En conséquence, la cour retient que le sinistre subi par la SARL X rentre bien dans les conditions de la garantie 'événement climatique’ au titre de l’action directe du vent.
Compte tenu de la franchise contractuelle de 799 €uros contractuellement prévue par l’avenant du 1er octobre 2009 dont la SARL X ne conteste pas l’opposabilité, la SA GENERALI IARD doit être condamnée à payer à l’intimé la somme de 15492,31 €uros au titre des travaux réalisés tels que figurant dans la facture du 20 décembre 2011.
Le jugement du Tribunal de commerce de BORDEAUX en date du 28 août 2012 doit donc être confirmé en ce qu’il a condamné la SA GENERALI IARD et réformé sur le montant de la condamnation qui doit être fixé à la somme de 15 492,31 €uros.

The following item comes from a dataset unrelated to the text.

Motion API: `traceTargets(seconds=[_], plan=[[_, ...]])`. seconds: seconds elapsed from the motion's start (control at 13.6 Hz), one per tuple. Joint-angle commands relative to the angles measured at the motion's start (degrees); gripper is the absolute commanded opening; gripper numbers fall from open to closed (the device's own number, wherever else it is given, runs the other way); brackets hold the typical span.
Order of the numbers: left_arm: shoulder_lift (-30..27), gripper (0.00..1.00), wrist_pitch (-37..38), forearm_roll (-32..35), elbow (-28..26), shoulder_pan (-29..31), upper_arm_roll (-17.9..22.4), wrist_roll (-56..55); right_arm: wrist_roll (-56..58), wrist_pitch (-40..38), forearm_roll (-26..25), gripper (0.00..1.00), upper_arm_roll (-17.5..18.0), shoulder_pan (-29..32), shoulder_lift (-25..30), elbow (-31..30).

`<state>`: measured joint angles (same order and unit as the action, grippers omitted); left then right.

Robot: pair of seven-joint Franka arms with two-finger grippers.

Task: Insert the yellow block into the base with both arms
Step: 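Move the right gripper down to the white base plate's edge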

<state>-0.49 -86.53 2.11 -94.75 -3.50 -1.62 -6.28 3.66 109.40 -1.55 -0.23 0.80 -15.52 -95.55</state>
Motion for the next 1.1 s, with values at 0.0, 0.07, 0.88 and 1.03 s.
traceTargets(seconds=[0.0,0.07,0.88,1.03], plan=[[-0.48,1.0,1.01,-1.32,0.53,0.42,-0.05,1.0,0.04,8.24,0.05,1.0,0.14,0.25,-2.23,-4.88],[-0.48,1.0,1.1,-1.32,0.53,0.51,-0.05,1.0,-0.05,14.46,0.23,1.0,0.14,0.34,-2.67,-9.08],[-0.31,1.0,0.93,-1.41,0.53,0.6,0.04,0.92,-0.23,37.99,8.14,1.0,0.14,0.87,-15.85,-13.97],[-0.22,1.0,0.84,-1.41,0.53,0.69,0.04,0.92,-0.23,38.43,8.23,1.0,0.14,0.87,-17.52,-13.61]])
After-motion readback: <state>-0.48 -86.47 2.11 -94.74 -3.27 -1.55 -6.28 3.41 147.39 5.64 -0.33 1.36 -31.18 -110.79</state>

Sur la demande reconventionnelle en indemnité faite par la SARL X :
Arguant de ce que l’indemnité d’assurance est exigible dès l’acceptation de l’estimation du dommage par l’expert et de ce qu’elle a, en toute bonne foi, engagé les travaux de réparation dès réception de la lettre d’acceptation de l’expert qu’elle a interprété comme une acceptation de l’assureur de prendre en charge le sinistre, la SARL X réclame le paiement d’une somme complémentaire de 5000 €uros à titre de dommages et intérêts en application de l’article 1147 du code civil ;
Or, d’une part, contrairement à ce qu’affirme la SARL X, le versement de l’indemnité ne peut intervenir qu’après acceptation de la proposition d’indemnité, déterminée par expertise. D’autre part, la SARL X est mal fondée à arguer d’une mauvaise interprétation de la lettre d’acceptation du le 5 octobre 2011 qui mentionne expressément qu’elle donne son accord définitif 'sur l’évaluation des dommages déterminée par l’expert’ et non sur 'la proposition d’indemnité', la partie du courrier réservé à cet effet n’ayant pas été complétée.
Par contre, il est certain que le refus de garantie a causé un dommage à l’intimée qui a du faire l’avance de frais importants pour assurer les réparations alors qu’elle justifie par une attestation de son expert-comptable d’une situation de trésorerie difficile au début de l’année 2012.
XXX sera en conséquence condamnée à payer à la SARL X la somme de 3500 €uros à titre de dommages et intérêts .
Sur l’article 700 du code de procédure civile et les dépens.
Il serait inéquitable de laisser à la charge de l’intimée les frais irrépétibles qu’elle a du engager pour assurer sa défense. Il lui sera alloué à ce titre la somme de 5000 €uros.
XXX sera condamnée aux entiers dépens de première instance et d’appel.
PAR CES MOTIFS
LA COUR, statuant publiquement, par arrêt contradictoire, mis à disposition au greffe,
CONFIRME le jugement déféré en ce qu’il a condamné la SA GENERALI IARD et le réforme sur le montant de la condamnation qui doit être fixé à la somme de 15 492,31 €uros.
INFIRME le jugement déféré en ce qu’il a débouté la SARL X de sa demande de dommages et intérêts .
Statuant à nouveau :
CONDAMNE la SA GENERALI IARD à payer à la SARL X la somme de 3500 €uros à titre de dommages et intérêts .
Y ajoutant :
CONDAMNE la SA GENERALI IARD à payer à la SARL X la somme de 5000 €uros au titre de l’article 700 du code de procédure civile.
CONDAMNE la même aux entiers dépens de première instance et d’appel, dont distraction au profit de Me B C avocat, en application de l’article 699 du code de procedure civile .
Le présent arrêt a été signé par Madame Edith O’YL, Présidente, et par Hervé GOUDOT, Greffier, auquel la minute a été remise par le magistrat signataire.